María José Aranguren
Universidad del Rosario
Aquel día, rumoroso como el viento, se levantó envuelto en el embrujo que la noche anterior había dejado impregnado sobre él. Palpitando en cada rincón de su cuerpo quedaba el rastro de un amor arrebatado entre hombres, el residuo del humo espeso de la marihuana atrapado en sus pulmones y unos versos que parecían habérsele desprendido de su propia piel. Era uno de esos días olorosos a mango y a granadillas del Sinú. Frente al espejo, su reflejo le devolvía unos labios rotos que dolían y unos ojos ardientes como colillas encendidas. El poema enemigo de la noche anterior lo aguardaba sobre la mesa, pero, una vez más, el papel no lograba expresar el llanto contenido en su alma. Dejó escrito otro antes de salir. A Raúl Gómez Jattin lo perseguía una sensibilidad punzante, dolorosa como un parto.
Cartagena tenía el esplendor arquitectónico que nunca imaginó que existiera en una ciudad. Transitaba por sus calles angostas con ese porte señorial que parecía brotarle de lo más profundo de su ser. La vía, bañada por el morado insigne de miles de flores caídas, se dejaba pisar como una alfombra por sus pies descalzos. Llevaba puesta una guayabera, la cabeza ligeramente inclinada, una sonrisa retorcida en los labios y unos ojos de gavilán que apuntaban vigilantes hacia el cielo. Entre los nidos tupidos que hacían de barba y cejas, un pájaro azul reposaba lleno de contento. Su cuerpo fornido y espigado avanzaba lento, por inercia, en dirección al mar.
Los hombres de su aldea, Cereté de Córdoba, decían que era un hombre despreciable y peligroso, y no andaban muy equivocados. Eso hizo de él la poesía y el amor. Era fruto de una juventud intoxicada. Lo llamaban loco. En vez de graduarse con honores del Externado, se esmeró en convertirse en el marihuano más conocido de la ciudad. En lugar de volverse un esposo amante, atento y servicial, se inclinó por el amor fogoso y destructor de los hombres. A cambio de hijos, trajo al mundo unos indigentes poemas que carcomían poco a poco su carne demasiado ardiente.

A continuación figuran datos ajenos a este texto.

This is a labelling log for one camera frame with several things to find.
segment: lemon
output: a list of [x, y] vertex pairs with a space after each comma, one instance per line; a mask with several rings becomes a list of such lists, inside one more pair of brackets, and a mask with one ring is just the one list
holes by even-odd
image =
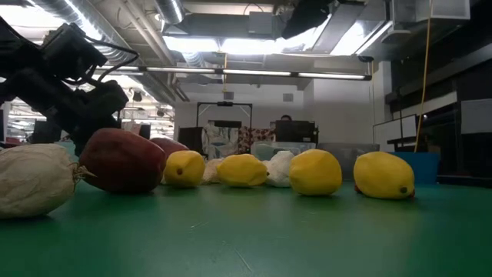
[[341, 187], [340, 163], [330, 152], [307, 150], [292, 159], [289, 179], [302, 195], [330, 195]]
[[177, 151], [169, 155], [164, 177], [169, 185], [189, 188], [200, 185], [204, 171], [205, 162], [198, 152]]
[[386, 152], [371, 152], [357, 158], [356, 189], [379, 199], [404, 199], [414, 194], [414, 171], [403, 159]]
[[267, 180], [267, 167], [253, 155], [231, 155], [217, 166], [217, 174], [226, 185], [251, 187]]

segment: blue container
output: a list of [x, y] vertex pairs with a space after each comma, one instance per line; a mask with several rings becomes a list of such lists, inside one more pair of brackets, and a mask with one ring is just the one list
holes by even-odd
[[414, 170], [415, 184], [435, 184], [439, 155], [437, 153], [392, 152], [391, 154], [403, 159]]

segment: onion
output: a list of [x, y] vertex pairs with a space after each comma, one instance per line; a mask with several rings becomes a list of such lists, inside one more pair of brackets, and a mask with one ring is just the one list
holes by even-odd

Raúl Gómez Jattin. Foto: Milcíades Arévalo
Pero la culpa no era suya. Fue su padre quien le inundó la mente de sueños, libros e ideas de libertad. Le enseñó a apreciar la historia, la filosofía y la geografía, sin darse cuenta del destino al que lo estaba condenando. Ahora no le quedaba más compañía que la poesía; se le fue incrustando como una plaga incontrolable que le cubría las pestañas, pasaba por su ancha frente, por las marcas de cigarrillo en sus manos hasta llegar a los pies que arrastraba por la vida. Solía decir que a los poetas les crece por la boca un árbol cuyas raíces se van enredando en el cielo, y que él fue el primero en descubrirlo.
Aquella tarde, el sol derramaba la ambrosía resplandeciente de una primavera imaginaria. Sentado sobre el muro sacó un cigarrillo que se perdió entre su bigote y se dedicó a fumar interminablemente, sumido en el silencio de las olas. La nube de humo describía sobre el aire una señal de desventura. Sintió una espantosa opresión en el pecho, asfixiante como el asma que lo asediaba de niño, pero esta vez no era una cuestión del corazón ni de los pulmones, sino de la respiración de su alma atormentada.
Una ráfaga de imágenes aparecieron lúcidas en su cabeza. Se vio dibujando sobre el horizonte que une el cielo y el mar en un mismo recuadro, como si hubiera sido ayer cuando su padre lo descubrió leyendo los cuentos eróticos de Las Mil y una Noches. Se perdió lo poco que quedaba de la bestia y volvió a ser el niño de su infancia: el gallo de ónix, oros y marfiles rutilantes que coronó campeón; los árboles de mamoncillo y mango que se erigían retoñantes en el patio de su casa; la baranda desde donde atisbaba la llegada de los barcos; las arrecheras eternas de los nueve años; la sangre y el toreo que su viejo le enseñó a contemplar; el Sinú que se arrastraba por el Valle hasta sus venas; el pavo real, la burra y los caracoles; el sol, el cielo azul, el viento y la brisa de su Cereté que lo vio crecer. “Juventud, divino tesoro, ¡ya te vas para no volver!”, dijo Ruben Darío.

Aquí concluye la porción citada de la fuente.